BEFORE THE A.P. STATE CONSUMER DISPUTES REDRESSAL COMMISSION
AT HYDERABAD.
F.A. 1536/2008 against C.C. 138/2007, Dist. Forum, Kurnool
Between:
1) United India Insurance Company Ltd.
Rep. by its Branch Manager
Branch Office, H.No. 2-415-B
N.K. Road, Nandyal
2) United India Insurance Company Ltd.
Rep. by its Divisional Manager
Divisional Office, Near State Bank,
Kurnool. *** Appellants/
Opposite Parties
And
1) Smt. N. Khursheed,
W/o. Late Dr. N. Abdul Malik
2) N. Jubeda, D/o. Late Dr. N. Abdul Malik
Age: 12 years, Minor.
3) N. Shaheensha, D/o. Late Dr. N. Abdul Malik
Age: 11 years
(Being minors Rep. by their mother R1)
All are R/o. 26-607, Devanagar
Nandyal Town, Kurnool Dist. *** Respondents/
Complainants
F.A. 1537/2008 against C.C. 139/2007, Dist. Forum, Kurnool
Between:
1) United India Insurance Company Ltd.
Rep. by its Branch Manager
Branch Office, H.No. 2-415-B
N.K. Road, Nandyal
2) United India Insurance Company Ltd.
Rep. by its Divisional Manager
Divisional Office, Near State Bank,
Kurnool. *** Appellants/
Opposite Parties
And
1) Smt. N. Khursheed,
W/o. Late Dr. N. Abdul Malik
2) N. Jubeda, D/o. Late Dr. N. Abdul Malik
Age: 12 years, Minor.
3) N. Shaheensha, D/o. Late Dr. N. Abdul Malik
Age: 11 years
(Being minors Rep. by their mother R1)
All are R/o. 26-607, Devanagar
Nandyal Town, Kurnool Dist. *** Respondents/
Complainants
Counsel for the Appellants: M/s. V. Sambasiva Rao.

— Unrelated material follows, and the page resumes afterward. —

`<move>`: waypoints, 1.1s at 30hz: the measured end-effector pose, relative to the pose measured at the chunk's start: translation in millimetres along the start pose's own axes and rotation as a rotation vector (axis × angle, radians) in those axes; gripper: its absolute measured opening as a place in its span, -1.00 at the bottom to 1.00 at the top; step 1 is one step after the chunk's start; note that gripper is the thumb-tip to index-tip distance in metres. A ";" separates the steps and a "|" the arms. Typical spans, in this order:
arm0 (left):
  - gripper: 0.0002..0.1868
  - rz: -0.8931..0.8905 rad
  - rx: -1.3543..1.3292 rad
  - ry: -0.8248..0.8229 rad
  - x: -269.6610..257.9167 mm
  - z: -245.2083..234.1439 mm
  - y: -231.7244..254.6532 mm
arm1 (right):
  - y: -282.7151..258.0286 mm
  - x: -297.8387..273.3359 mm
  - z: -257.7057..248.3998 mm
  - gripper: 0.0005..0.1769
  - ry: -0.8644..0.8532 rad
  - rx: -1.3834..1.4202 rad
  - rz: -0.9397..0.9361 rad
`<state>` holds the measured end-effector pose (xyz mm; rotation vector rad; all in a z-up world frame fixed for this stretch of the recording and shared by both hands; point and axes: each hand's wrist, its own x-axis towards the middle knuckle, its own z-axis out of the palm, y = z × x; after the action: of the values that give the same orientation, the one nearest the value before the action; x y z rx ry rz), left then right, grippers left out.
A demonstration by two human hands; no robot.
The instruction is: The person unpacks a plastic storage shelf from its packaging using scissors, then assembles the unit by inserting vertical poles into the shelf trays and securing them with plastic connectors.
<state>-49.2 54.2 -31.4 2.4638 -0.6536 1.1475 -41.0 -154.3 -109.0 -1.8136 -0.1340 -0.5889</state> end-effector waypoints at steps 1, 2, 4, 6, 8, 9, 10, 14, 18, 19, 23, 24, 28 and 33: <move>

Counsel for the Respondent: M/s. A. Jaya Raju
CORAM:
HON’BLE SRI JUSTICE D. APPA RAO, PRESIDENT
SMT. M. SHREESHA, MEMBER.
&
SRI R. L. NARASIMHA RAO, MEMBER
MONDAY, THIS THE TWENTIETH DAY OF SEPTEMBER TWO THOUSAND TEN
Oral Order: (Per Hon’ble Justice D. Appa Rao, President)
*****
1) These appeals are preferred by the opposite party insurance company against the order of the Dist. Forum directing it to pay the amount covered under the policies together with compensation and costs.
2) Since the appellants in both the appeals are one and the same pertaining to the amounts covered under the policies, though the Dist. Forum passed separate orders, and that common questions of fact and law are involved, we are of the opinion that these matters can be conveniently disposed of by a common order.
3) The case of the complainants in brief is that complainant No. 1 is the wife and complainant Nos. 2 & 3 are children of late Dr. N. Abdul Malik. The deceased Dr. Malik had taken shopkeepers’ insurance policy including the fire and allied perils for Rs. 1 lakh towards medicines, furniture etc. (C.C. 139/2007) and another standard fire and special perils policy for Rs. 2,50,000/- (C.C. 138/2007) covering the period from 12.7.2004 to 11.7.2005 covering the medicines, property of the health clinic etc. While so on 22/23.11.2004 at about 3.00 a.m. in the early hours the shop was electrocuted and the entire medical equipment and furniture etc. were destroyed. On a report the police registered a case in Crime No. 156/2004 as accidental fire due to electrical short-circuit. Despite submission of claim the insurance company did not settle the claim, and therefore they filed C.C. No. 138/2007 claiming Rs. 2,50,000/- and C.C. 139/2007 claiming Rs. 1 lakh towards the amounts covered under the policies together with compensation and costs.
4) The insurance company resisted the case. While admitting issuance of policies it alleged that the assured opened his clinic under the name and style of Noble Health Clinic and A.M. Medical & General Stores located at Noorani Complex, Nandyal. On receipt of report it has deputed a surveyor to assess the loss. He found that the said premises was in flames and in the meantime the fire brigade came and put off the fire. On enquiry it came to learn that the assured had no drug license for running the health clinic, and for storage of medicines. Almost all the medicines which were found in the clinic were samples with expiry dates. Therefore it need not indemnify. He never submitted any returns under AGPST/CST. The assured did not give an opportunity to the surveyor to make inventory of stocks or medicines destroyed. The police suspected that in order to claim the insurance amount the assured might have poured kerosene on expired medicines, and set fire and cleverly manipulated the entire record. The surveyor assessed the loss of furniture, fixtures and fittings at Rs. 23,585.75 covered under the policy in C.C. 138/2007 and at Rs. 29,500/- covered under the policy in C.C. No.139/2007. Since the claim was untenable it prayed for dismissal of the complaint with exemplary costs.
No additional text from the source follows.